The tepid defenses of his record in the Politico piece on this topic by former chief-of-staff Ron Klain and others only make things worse — they are probably even more damning than the allegations of his incompetence.
But this sort of crabs-in-the-bucket fight is also just the sort of thing one would expect in a hotly contested primary election with several Democratic candidates fighting for a spot in the general election. Becerra is now surging in polls of the jungle primary for governor in the wake of former Rep. Eric Swalwell’s (D) implosion, and this may be an attempt to dissuade Gov. Gavin Newsom (D) from endorsing Becerra, whom he seems to be quietly supporting. Also in the running are billionaire Tom Steyer (D) — who wants to be governor yet incredibly has no opinions about how the current incumbent is handling the job — and former Rep. Katie Porter (D), whose numbers have suffered since video of her verbally abusing staff was released.

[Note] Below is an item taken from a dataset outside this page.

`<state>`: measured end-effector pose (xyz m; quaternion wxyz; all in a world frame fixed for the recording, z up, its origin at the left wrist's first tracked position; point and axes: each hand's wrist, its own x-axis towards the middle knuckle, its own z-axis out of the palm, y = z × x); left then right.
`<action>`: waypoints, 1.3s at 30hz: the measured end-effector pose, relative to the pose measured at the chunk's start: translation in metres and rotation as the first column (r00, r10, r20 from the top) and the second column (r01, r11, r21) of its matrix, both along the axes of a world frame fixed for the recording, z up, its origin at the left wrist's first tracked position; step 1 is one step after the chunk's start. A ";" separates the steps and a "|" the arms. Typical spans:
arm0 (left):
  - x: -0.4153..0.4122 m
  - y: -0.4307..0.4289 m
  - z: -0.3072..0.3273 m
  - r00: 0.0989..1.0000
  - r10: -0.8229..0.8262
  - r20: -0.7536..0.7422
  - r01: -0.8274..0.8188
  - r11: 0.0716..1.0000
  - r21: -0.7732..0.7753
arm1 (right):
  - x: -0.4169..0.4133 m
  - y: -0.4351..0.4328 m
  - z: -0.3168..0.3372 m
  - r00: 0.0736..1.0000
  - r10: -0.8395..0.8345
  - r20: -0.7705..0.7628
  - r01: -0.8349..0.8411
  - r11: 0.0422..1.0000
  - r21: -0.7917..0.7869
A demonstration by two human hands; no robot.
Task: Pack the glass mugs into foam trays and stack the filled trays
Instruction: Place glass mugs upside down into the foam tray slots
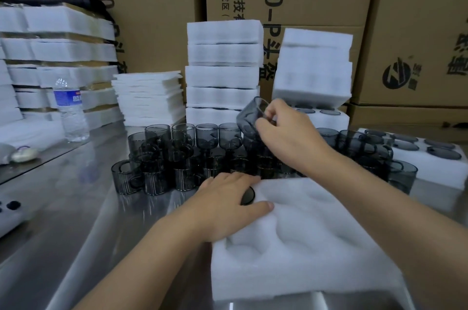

The two leading Republicans are Steve Hilton (R) and Riverside Sheriff Chad Bianco (R). It is not considered likely that both Republicans will advance to the runoff, locking the Democrats out, but it is not impossible.
Senate 2026
Texas: Although it is his own internal poll, there is now for the first time a poll showing Sen. John Cornyn (R) leading Ken Paxton in their May 26 runoff election. Cornyn’s poll shows a 47 to 46 percent nailbiter, whereas a new Paxton internal poll released last week shows him leading comfortably, 47 to 36 percent. An independent poll from the University of Houston shows the two nearly tied, with Paxton leading, 48 to 45 percent. In short, all signs point to a very close finish, and there is still some time left.